ASSIGNMENT
Exclude the pictures, then repeat the remaining data exactly.

DATA BLOCK
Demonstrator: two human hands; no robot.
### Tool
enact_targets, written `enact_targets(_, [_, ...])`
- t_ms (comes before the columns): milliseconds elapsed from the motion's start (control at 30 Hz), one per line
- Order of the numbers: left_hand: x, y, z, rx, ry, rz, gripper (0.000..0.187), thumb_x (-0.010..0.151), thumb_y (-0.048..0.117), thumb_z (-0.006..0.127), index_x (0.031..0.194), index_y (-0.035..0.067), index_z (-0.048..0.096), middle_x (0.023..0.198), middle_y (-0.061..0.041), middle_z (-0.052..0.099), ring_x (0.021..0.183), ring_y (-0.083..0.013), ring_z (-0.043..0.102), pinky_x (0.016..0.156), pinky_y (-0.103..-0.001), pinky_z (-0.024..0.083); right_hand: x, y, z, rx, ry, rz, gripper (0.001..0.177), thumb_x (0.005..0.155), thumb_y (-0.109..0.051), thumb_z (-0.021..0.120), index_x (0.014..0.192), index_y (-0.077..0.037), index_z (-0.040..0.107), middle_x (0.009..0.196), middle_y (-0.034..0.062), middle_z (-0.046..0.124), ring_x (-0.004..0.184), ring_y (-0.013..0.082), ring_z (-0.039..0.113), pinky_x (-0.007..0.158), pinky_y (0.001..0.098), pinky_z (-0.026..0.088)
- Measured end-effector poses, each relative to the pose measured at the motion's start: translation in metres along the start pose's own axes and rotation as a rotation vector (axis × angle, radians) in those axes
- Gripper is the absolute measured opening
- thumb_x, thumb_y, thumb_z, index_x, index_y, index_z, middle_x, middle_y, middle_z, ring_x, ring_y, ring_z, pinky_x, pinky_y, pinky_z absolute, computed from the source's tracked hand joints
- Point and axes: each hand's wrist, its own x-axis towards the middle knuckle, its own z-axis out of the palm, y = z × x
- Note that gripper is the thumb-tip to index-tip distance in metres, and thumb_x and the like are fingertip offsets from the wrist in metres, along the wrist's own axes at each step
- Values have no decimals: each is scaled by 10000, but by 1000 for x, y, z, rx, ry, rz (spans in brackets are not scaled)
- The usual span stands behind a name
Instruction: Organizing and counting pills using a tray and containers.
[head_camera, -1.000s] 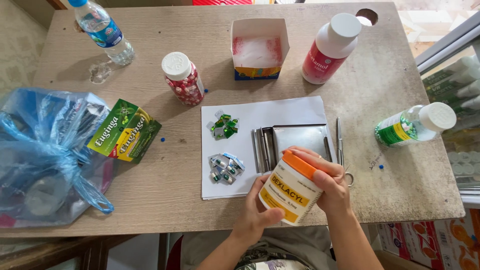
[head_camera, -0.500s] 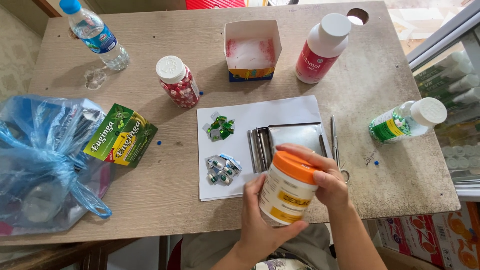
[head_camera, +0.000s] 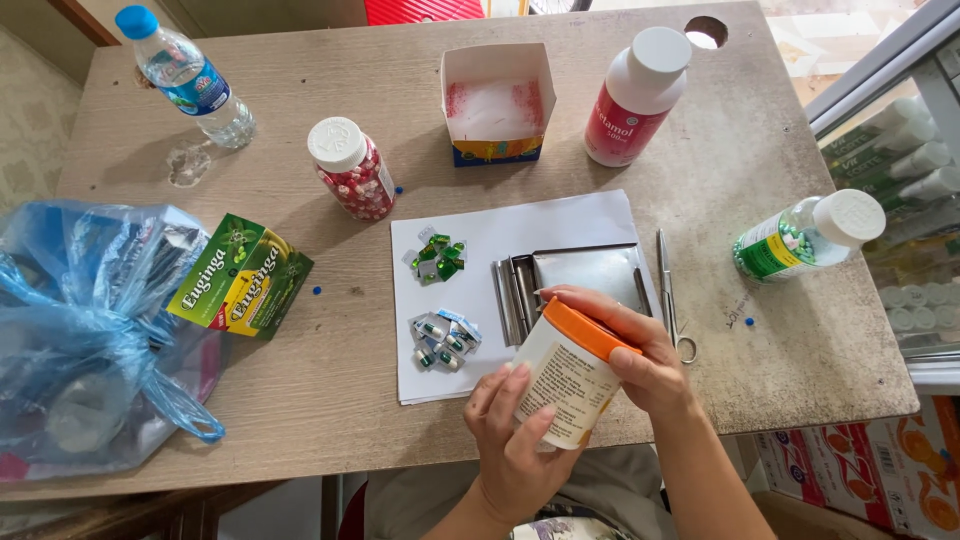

TASK RESULT
Demonstrator: two human hands; no robot.
### Tool
enact_targets, written `enact_targets(_, [_, ...])`
- t_ms (comes before the columns): milliseconds elapsed from the motion's start (control at 30 Hz), one per line
- Order of the numbers: left_hand: x, y, z, rx, ry, rz, gripper (0.000..0.187), thumb_x (-0.010..0.151), thumb_y (-0.048..0.117), thumb_z (-0.006..0.127), index_x (0.031..0.194), index_y (-0.035..0.067), index_z (-0.048..0.096), middle_x (0.023..0.198), middle_y (-0.061..0.041), middle_z (-0.052..0.099), ring_x (0.021..0.183), ring_y (-0.083..0.013), ring_z (-0.043..0.102), pinky_x (0.016..0.156), pinky_y (-0.103..-0.001), pinky_z (-0.024..0.083); right_hand: x, y, z, rx, ry, rz, gripper (0.001..0.177), thumb_x (0.005..0.155), thumb_y (-0.109..0.051), thumb_z (-0.021..0.120), index_x (0.014..0.192), index_y (-0.077..0.037), index_z (-0.040..0.107), middle_x (0.009..0.196), middle_y (-0.034..0.062), middle_z (-0.046..0.124), ring_x (-0.004..0.184), ring_y (-0.013..0.082), ring_z (-0.039..0.113), pinky_x (-0.007..0.158), pinky_y (0.001..0.098), pinky_z (-0.026..0.088)
- Measured end-effector poses, each relative to the pose measured at the motion's start: translation in metres along the start pose's own axes and rotation as a rotation vector (axis × angle, radians) in those axes
- Gripper is the absolute measured opening
- thumb_x, thumb_y, thumb_z, index_x, index_y, index_z, middle_x, middle_y, middle_z, ring_x, ring_y, ring_z, pinky_x, pinky_y, pinky_z absolute, computed from the source's tracked hand joints
- Point and axes: each hand's wrist, its own x-axis towards the middle knuckle, its own z-axis out of the palm, y = z × x
- Note that gripper is the thumb-tip to index-tip distance in metres, and thumb_x and the like are fingertip offsets from the wrist in metres, along the wrist's own axes at each step
- Values have no decimals: each is scaled by 10000, but by 1000 for x, y, z, rx, ry, rz (spans in brackets are not scaled)
- The usual span stands behind a name
Instruction: Organizing and counting pills using a tray and containers.
[head_camera, -1.000s] 
[head_camera, -0.500s] 
[head_camera, +0.000s] 

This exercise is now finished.